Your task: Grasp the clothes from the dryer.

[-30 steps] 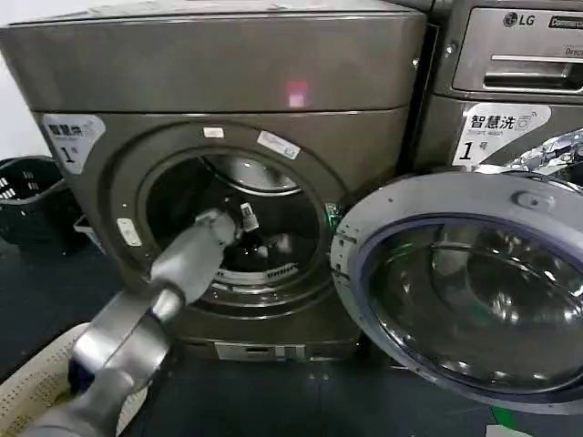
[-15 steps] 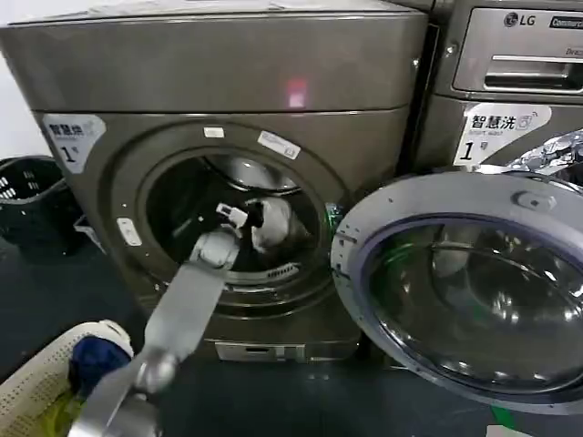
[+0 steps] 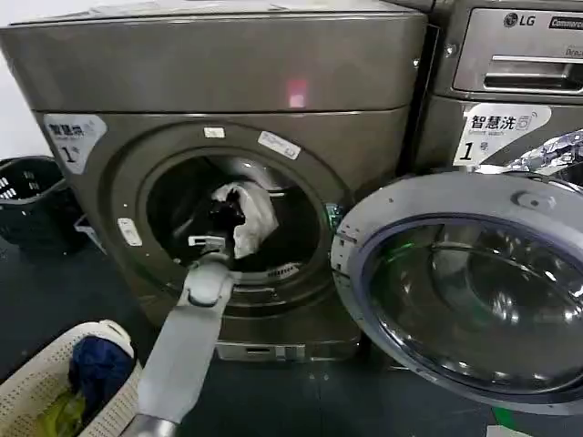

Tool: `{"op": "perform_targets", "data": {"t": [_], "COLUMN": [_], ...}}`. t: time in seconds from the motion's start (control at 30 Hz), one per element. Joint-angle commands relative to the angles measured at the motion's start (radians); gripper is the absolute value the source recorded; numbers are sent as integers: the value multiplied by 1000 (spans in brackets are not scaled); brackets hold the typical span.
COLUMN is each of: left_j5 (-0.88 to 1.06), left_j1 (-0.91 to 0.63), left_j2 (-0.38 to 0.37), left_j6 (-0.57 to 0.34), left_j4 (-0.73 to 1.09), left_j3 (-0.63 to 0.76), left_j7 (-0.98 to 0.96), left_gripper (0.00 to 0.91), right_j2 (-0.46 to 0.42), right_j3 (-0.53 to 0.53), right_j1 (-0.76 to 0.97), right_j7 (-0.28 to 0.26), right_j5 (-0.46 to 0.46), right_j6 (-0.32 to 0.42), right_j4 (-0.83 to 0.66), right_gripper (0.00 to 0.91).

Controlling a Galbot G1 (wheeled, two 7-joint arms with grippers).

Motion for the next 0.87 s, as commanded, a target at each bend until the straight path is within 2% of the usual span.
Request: {"op": "perform_targets", "data": {"t": [0.03, 0.87], "left_j5": [-14, -29], "left_j1": [63, 44], "left_j2": [-5, -1], "left_j6": [-40, -20], "left_j4": [-71, -43], "left_j3": [-31, 1], "left_j7": [-50, -36], "left_gripper": [0, 0], "right_j2": [1, 10], "right_j3": [7, 41], "right_j1": [-7, -30], "right_j7": [2, -11], "right_j5": [3, -9], "right_j6": [12, 1], "right_j4": [-4, 6], "right_gripper": [907, 907]}}
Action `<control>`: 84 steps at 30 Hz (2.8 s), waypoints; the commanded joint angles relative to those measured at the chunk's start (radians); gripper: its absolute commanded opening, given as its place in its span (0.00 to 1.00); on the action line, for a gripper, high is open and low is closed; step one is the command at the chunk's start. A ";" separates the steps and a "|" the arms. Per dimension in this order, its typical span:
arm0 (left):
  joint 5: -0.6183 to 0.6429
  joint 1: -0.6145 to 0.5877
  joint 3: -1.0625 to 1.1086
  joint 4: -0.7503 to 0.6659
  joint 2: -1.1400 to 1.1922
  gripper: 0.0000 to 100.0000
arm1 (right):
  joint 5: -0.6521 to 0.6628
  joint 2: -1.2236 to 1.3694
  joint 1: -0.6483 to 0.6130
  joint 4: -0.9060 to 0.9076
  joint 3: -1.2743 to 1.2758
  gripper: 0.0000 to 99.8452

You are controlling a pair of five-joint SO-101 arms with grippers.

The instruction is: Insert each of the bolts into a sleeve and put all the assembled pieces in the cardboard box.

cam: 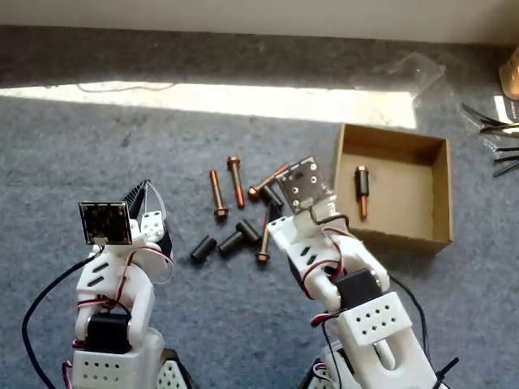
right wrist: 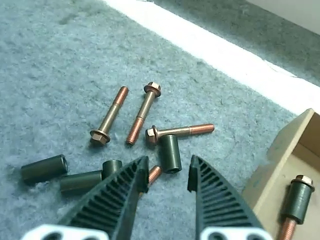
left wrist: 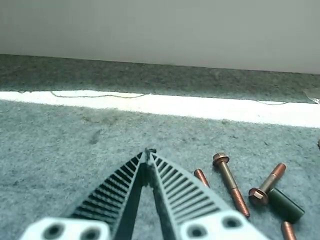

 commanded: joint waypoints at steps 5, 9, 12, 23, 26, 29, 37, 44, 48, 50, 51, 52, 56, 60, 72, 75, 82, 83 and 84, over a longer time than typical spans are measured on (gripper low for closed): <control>-0.003 -0.008 -0.005 -0.026 -0.010 0.01 | 0.012 -0.016 -0.007 -0.203 0.110 0.12; -0.003 -0.008 -0.005 -0.026 -0.008 0.01 | 0.012 -0.013 -0.005 -0.206 0.117 0.12; -0.003 -0.008 -0.005 -0.026 -0.008 0.01 | 0.012 -0.012 -0.005 -0.205 0.139 0.12; -0.003 -0.008 -0.005 -0.026 -0.008 0.01 | 0.009 -0.010 0.068 0.001 0.004 0.12; -0.003 -0.008 -0.005 -0.026 -0.008 0.01 | 0.006 -0.008 0.067 0.102 -0.107 0.12; -0.003 -0.008 -0.005 -0.026 -0.008 0.01 | 0.006 -0.008 0.067 0.163 -0.176 0.12; -0.003 -0.008 -0.005 -0.026 -0.008 0.01 | 0.006 -0.002 0.067 0.205 -0.243 0.12; -0.003 -0.008 -0.005 -0.026 -0.008 0.01 | 0.006 0.182 0.067 0.280 -0.409 0.12; -0.003 -0.008 -0.005 -0.026 -0.008 0.01 | 0.006 0.331 0.067 0.280 -0.498 0.12; -0.003 -0.008 -0.005 -0.026 -0.008 0.01 | 0.006 0.410 0.067 0.280 -0.536 0.12; -0.003 -0.008 -0.005 -0.026 -0.008 0.01 | 0.008 0.452 0.067 0.280 -0.553 0.12; -0.003 -0.008 -0.005 -0.026 -0.008 0.01 | 0.009 0.493 0.067 0.280 -0.572 0.12; -0.003 -0.008 -0.005 -0.026 -0.008 0.01 | 0.011 0.650 0.067 0.280 -0.636 0.12; -0.003 -0.008 -0.005 -0.026 -0.008 0.01 | 0.011 0.769 0.068 0.282 -0.694 0.12; -0.003 -0.008 -0.005 -0.026 -0.008 0.01 | 0.012 1.013 0.067 0.283 -0.822 0.12; -0.003 -0.018 -0.005 -0.026 -0.008 0.01 | 0.012 1.073 0.062 0.285 -0.868 0.12; -0.003 -0.056 -0.005 -0.026 -0.008 0.01 | 0.061 1.214 0.021 0.490 -1.089 0.13; -0.003 -0.056 -0.005 -0.026 -0.008 0.01 | 0.087 1.236 0.016 0.518 -1.119 0.13; -0.003 -0.056 -0.005 -0.026 -0.008 0.01 | 0.109 1.256 0.013 0.535 -1.142 0.13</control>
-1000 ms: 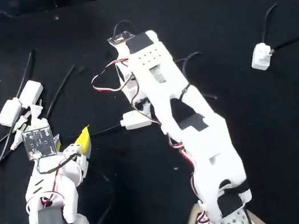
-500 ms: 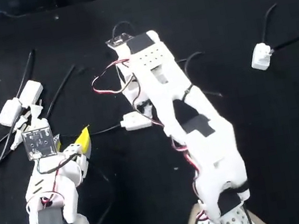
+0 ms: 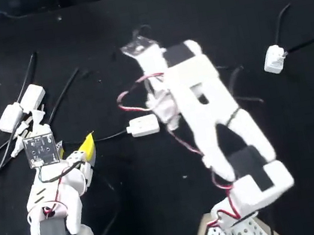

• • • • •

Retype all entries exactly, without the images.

- **THE COMPLETED TASK**
Your task: Grasp the clothes from the dryer.

[-30 steps] 
[-15 steps] 
[+0 steps] 

Tool: `{"op": "perform_targets", "data": {"t": [_], "COLUMN": [_], ...}}`. t: time in seconds from the motion's start (control at 30 Hz), one per element. Joint-angle commands relative to the angles measured at the motion's start (radians); gripper is the absolute value the source recorded; numbers are sent as integers: the value multiplied by 1000 (spans in brackets are not scaled); brackets hold the typical span.
COLUMN is each of: left_j5 (-0.88 to 1.06), left_j1 (-0.91 to 0.63), left_j2 (-0.38 to 0.37), left_j6 (-0.57 to 0.34), left_j4 (-0.73 to 1.09), left_j3 (-0.63 to 0.76), left_j7 (-0.98 to 0.96), left_gripper (0.00 to 0.91), right_j2 (-0.46 to 0.42), right_j3 (-0.53 to 0.53), right_j1 (-0.76 to 0.97), right_j7 (-0.28 to 0.26), right_j5 (-0.46 to 0.46), right_j6 (-0.32 to 0.42), right_j4 (-0.83 to 0.66), right_gripper (0.00 to 0.91).

Controlling a Galbot G1 (wheeled, two 7-joint arms with grippers).

Motion for the next 0.87 s, as commanded, a target at each bend until the straight path is within 2% of the usual span.
Request: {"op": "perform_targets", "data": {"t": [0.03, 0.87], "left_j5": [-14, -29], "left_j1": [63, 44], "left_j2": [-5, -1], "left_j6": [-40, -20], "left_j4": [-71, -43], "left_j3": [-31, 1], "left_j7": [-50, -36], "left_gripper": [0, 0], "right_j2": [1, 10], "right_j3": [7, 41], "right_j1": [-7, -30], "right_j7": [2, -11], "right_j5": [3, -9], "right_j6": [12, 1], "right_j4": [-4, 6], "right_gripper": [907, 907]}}
Action `<control>`: 84 steps at 30 Hz (2.8 s), waypoints; the commanded joint angles relative to those measured at the chunk's start (radians); gripper: its absolute commanded opening, given as its place in its span (0.00 to 1.00); on the action line, for a gripper, high is open and low is closed; step one is the command at the chunk's start. A ";" separates the steps and a "|" the arms. Per dimension in this order, its typical span:
arm0 (left):
  joint 5: -0.6183 to 0.6429
  joint 1: -0.6145 to 0.5877
  joint 3: -1.0625 to 1.1086
  joint 4: -0.7503 to 0.6659
  joint 2: -1.1400 to 1.1922
  gripper: 0.0000 to 100.0000
arm1 (right):
  joint 5: -0.6521 to 0.6628
  joint 2: -1.2236 to 1.3694
  joint 1: -0.6483 to 0.6130
  joint 4: -0.9060 to 0.9076
  joint 3: -1.2743 to 1.2758
  gripper: 0.0000 to 99.8452

You are controlling a pair of five-joint SO-101 arms with grippers.

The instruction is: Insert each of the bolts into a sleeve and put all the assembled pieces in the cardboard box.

cam: 
right wrist: 
left wrist: 

 commanded: joint waypoints at steps 5, 9, 12, 23, 26, 29, 37, 44, 48, 50, 51, 52, 56, 60, 72, 75, 82, 83 and 84, over a longer time than typical spans are measured on (gripper low for closed): <control>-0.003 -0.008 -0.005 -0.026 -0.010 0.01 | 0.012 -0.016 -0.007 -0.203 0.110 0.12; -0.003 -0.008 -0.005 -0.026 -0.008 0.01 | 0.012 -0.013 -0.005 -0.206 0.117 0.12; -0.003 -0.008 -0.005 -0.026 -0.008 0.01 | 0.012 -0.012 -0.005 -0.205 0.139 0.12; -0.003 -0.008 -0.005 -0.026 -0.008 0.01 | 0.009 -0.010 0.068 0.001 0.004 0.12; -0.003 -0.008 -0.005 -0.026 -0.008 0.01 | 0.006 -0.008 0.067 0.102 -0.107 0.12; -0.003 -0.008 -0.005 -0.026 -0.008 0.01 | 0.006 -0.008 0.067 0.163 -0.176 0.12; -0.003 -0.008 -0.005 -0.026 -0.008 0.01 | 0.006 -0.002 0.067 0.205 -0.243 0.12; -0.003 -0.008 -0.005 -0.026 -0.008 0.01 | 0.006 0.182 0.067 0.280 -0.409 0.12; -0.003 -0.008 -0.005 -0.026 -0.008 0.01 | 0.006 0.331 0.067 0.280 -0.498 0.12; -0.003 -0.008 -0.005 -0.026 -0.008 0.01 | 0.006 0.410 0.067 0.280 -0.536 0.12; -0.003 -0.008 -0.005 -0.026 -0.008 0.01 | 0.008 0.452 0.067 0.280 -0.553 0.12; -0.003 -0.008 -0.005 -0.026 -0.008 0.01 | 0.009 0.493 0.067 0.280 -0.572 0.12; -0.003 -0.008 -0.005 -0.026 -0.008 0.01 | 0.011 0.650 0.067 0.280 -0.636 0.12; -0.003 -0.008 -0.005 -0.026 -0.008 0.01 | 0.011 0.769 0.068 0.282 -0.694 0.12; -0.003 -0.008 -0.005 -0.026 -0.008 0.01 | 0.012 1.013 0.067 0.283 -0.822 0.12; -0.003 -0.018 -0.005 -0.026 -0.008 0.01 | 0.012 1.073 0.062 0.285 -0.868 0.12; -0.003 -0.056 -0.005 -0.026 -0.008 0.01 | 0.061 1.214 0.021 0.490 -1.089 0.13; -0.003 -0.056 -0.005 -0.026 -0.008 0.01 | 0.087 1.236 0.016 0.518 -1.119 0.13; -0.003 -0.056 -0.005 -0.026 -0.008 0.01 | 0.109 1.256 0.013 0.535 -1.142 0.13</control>
-1000 ms: 
-500 ms: 
+0 ms: 

There is nothing more to the exercise.